Perhaps this is a silly question, but is there any way to use system fonts
in GRASS. Currently, we either need to use a stroke font (the default, ugly)
or specify a path to a Truetype font.

It is quite easy to get system font information (family, name, style, size,
color, etc) from a standard system font dialog in wxPython (and in TclTk
too). Is there some way to pass that information to GRASS so that it will be
the display font. Or could there be a flag/GRASS environmental variable, to
make the default system font the default GRASS font? Then the default could
be changed as desired. Imagine Helvetica/Lucida Grand/Arial as the default
font for legends, bar scales, and the like...

Adding support for bitmap fonts would be reasonably straightforward,
but getting those fonts without using X might be a different matter
(bear in mind that there might not be any font files on the local
system. X can get its fonts from a font server).

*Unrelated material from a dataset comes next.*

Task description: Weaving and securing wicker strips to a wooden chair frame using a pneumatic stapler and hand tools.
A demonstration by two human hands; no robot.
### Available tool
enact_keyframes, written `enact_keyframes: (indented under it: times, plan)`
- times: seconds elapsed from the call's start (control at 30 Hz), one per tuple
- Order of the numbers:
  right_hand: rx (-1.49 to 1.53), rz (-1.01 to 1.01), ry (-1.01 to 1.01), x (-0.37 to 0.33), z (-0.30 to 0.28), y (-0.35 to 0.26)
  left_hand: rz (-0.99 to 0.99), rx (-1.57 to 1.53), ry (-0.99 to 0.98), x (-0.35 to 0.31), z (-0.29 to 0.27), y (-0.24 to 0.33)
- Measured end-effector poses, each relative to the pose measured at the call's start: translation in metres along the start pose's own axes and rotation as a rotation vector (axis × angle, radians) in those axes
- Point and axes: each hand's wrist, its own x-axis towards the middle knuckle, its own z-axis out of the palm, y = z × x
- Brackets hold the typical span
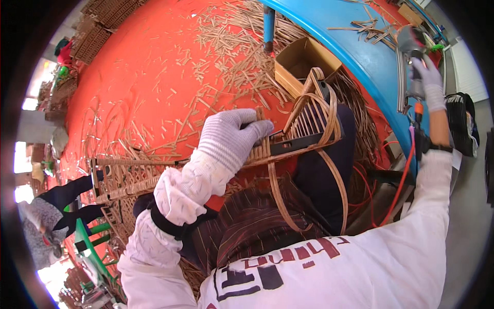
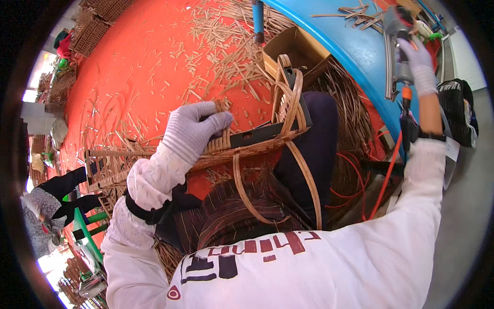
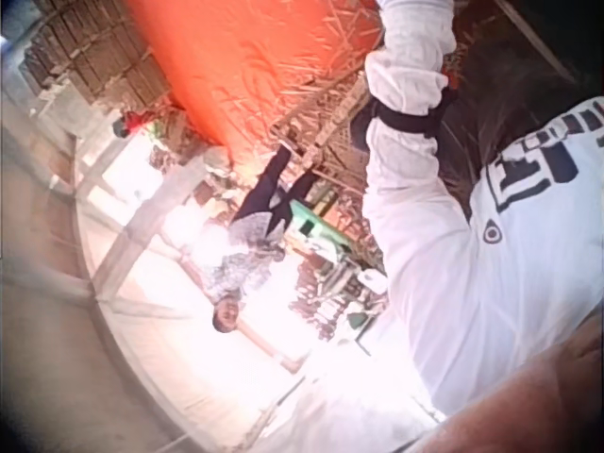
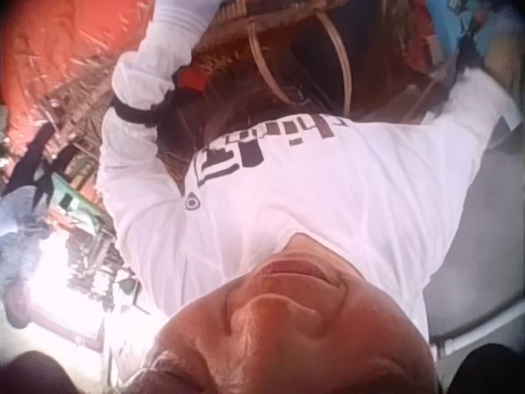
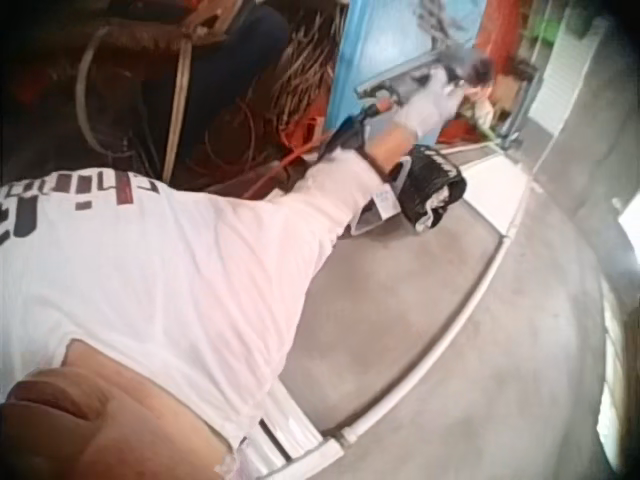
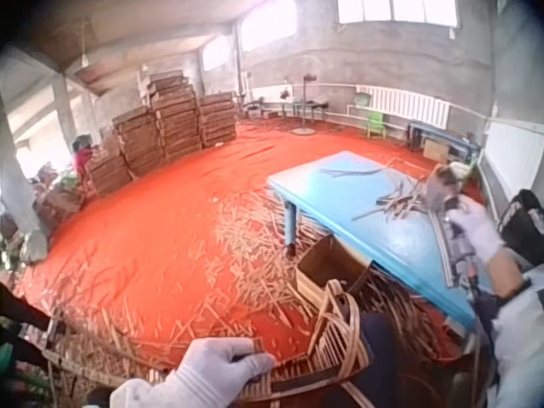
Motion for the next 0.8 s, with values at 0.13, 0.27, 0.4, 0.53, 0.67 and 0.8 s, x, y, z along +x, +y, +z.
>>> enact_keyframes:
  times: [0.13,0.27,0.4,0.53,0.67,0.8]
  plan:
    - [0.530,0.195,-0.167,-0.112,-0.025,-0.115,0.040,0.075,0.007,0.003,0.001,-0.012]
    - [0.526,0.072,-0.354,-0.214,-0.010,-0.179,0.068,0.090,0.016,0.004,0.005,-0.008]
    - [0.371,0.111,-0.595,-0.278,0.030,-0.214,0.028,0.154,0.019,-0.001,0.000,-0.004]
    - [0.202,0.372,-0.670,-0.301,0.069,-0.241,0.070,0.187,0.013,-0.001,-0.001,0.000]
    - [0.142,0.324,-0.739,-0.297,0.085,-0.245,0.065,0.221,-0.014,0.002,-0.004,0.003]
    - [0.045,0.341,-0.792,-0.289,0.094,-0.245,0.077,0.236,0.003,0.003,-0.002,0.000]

Personally, I would have thought that the Freetype support would be
sufficient. If it isn't, I can look into either stealing the
PCF-reading code from X, or writing an X-based font-dumping utility.
Obviously, I don't want to make the PNG/PS drivers link directly
against Xlib.

BTW, the term "default system font" isn't clear-cut. Different
toolkits may have different ideas as to the default font. Xt uses X
resources. Tcl/Tk manually parses certain X resource files (but not in
the same that Xt does), so it might use the same font as Xt-based
applications or it might not. GTK and Qt have their own mechanisms,
and can vary depending upon whether they are being used under Gnome or
KDE.

--
Glynn Clements <glynn@gclements.plus.com>

I guess, I'm thinking of my Mac-centric world (thought similar for Windows
too), where bringing up a font selection dialog lets me access the fonts
installed on my system and send their specifications to a display app. I
don't have to go searching for them. These are the bitmapped fonts, in
general I guess.

It would simply be nice to be able to make a consistent font selection
interface across GRASS. I don't use Linux enough to know where a
font-selection dialog created by wxPython, for example, gets its fonts.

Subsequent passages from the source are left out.